Can be Hikeshi a Potential Target for Hyperthermic Therapy?

Abstract

: While hyperthermia (HT) is a promising modality for cancer therapy, major difficulty with the use of HT is the development of thermotolerance due to the elevation of heat shock proteins (HSPs), which function as molecular chaperons. Among the HSPs, Hsp70 possesses cytoprotective activity and plays a critical role in the acquisition of thermotolerance. Upon heat stress, Hsp70 rapidly translocates from the cytoplasm to nucleus.
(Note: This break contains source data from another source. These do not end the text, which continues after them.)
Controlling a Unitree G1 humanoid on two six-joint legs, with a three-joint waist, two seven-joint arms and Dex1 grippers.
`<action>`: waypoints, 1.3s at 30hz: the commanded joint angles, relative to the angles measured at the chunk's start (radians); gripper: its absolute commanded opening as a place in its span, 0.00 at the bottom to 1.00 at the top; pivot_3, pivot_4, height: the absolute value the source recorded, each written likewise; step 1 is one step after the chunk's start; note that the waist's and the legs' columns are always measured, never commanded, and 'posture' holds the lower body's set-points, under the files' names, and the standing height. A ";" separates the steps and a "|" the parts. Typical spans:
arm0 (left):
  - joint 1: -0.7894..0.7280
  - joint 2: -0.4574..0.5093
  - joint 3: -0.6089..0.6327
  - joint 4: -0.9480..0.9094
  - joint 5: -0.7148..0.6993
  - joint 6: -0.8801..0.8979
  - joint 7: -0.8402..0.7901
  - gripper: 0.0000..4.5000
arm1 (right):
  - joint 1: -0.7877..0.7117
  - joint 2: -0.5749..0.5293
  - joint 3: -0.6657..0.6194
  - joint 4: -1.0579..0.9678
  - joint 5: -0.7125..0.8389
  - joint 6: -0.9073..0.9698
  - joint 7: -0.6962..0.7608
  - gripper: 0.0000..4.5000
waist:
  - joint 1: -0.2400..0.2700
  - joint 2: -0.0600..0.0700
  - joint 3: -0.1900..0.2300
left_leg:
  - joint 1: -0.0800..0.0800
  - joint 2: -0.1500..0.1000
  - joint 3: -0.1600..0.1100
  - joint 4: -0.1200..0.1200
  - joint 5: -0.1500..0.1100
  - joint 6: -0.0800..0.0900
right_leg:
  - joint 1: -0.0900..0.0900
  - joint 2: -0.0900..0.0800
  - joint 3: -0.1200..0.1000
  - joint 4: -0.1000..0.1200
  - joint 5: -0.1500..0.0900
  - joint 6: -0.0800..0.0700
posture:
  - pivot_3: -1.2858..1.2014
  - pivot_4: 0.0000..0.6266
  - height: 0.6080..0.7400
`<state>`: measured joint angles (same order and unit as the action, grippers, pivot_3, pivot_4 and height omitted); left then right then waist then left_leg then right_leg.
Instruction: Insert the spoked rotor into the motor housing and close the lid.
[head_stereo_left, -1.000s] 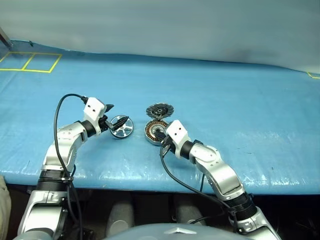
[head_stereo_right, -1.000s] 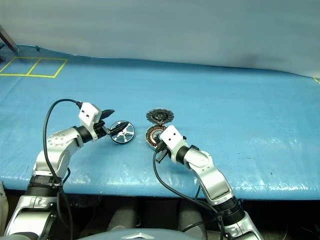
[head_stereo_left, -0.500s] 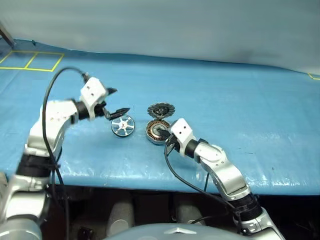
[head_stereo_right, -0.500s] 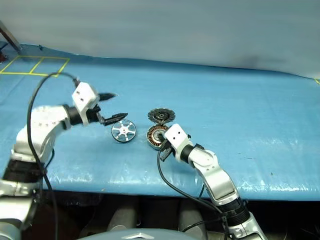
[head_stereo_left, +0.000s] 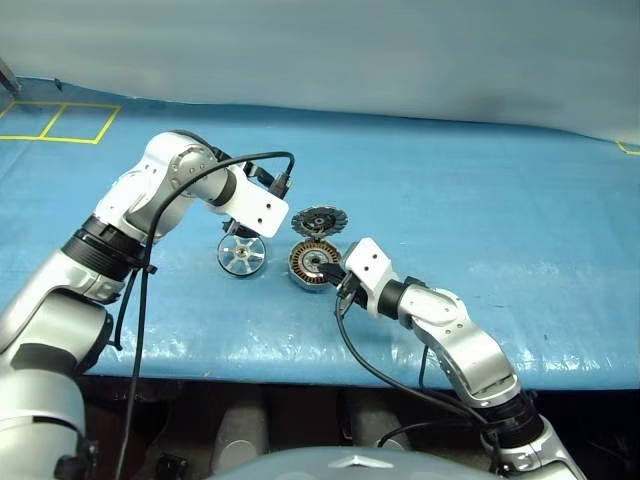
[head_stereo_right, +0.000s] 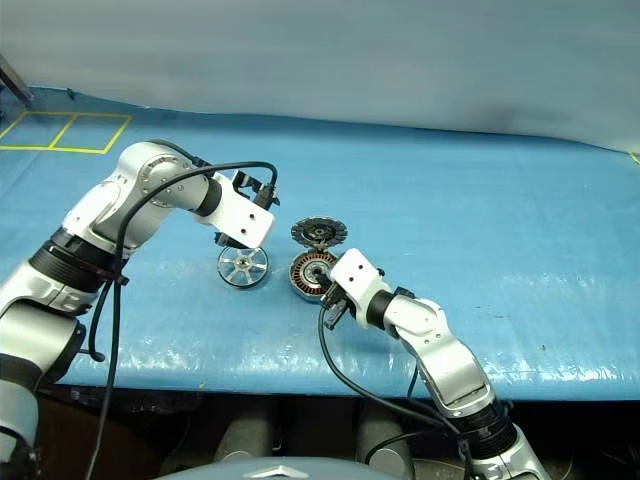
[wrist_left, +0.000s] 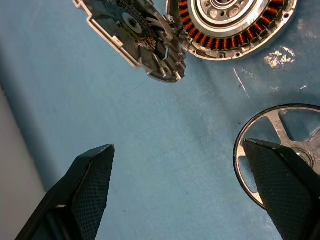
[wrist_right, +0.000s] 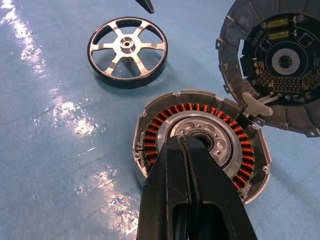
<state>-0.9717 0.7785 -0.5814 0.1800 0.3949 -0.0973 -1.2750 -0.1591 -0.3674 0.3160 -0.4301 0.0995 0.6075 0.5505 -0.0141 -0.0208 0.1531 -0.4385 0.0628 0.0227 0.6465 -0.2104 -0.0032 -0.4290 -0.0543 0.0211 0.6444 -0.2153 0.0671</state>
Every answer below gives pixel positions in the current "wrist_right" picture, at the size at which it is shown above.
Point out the blue table cover sheet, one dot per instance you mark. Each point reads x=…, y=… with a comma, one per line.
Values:
x=50, y=150

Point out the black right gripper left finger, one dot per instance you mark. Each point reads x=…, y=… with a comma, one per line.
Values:
x=165, y=175

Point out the motor cover with circuit board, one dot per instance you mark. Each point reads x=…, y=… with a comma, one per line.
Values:
x=282, y=60

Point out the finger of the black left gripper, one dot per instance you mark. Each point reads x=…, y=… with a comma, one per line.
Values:
x=147, y=5

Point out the black rimmed silver spoked rotor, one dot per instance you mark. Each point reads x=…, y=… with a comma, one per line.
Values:
x=130, y=83

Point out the motor stator with copper coils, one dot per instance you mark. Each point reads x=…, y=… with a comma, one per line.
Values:
x=197, y=125

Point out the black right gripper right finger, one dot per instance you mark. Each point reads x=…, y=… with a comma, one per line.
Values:
x=215, y=185
Recently, the protein Hikeshi, also known as the gene product of C11orf73, has been shown to function as a nuclear import carrier of Hsp70 under heat-stress conditions. Knockdown of Hikeshi significantly enhances sensitivity to HT and mild HT in the presence — but not the absence — of heat-stress in human cancer cells. Moreover, upregulation of Hikeshi expression is observed in human gastric or renal cancer. It has also been suggested that functional defects leading to homozygosity for a missense mutation, p. Cys4Ser or p. Val54Leu, in Hikeshi cause leukoencephalopathy in Finnish or Ashkenazi-Jewish patients, respectively. This review summarizes the physiological and pathological roles of Hikeshi and discusses its potential as a target in HT therapy.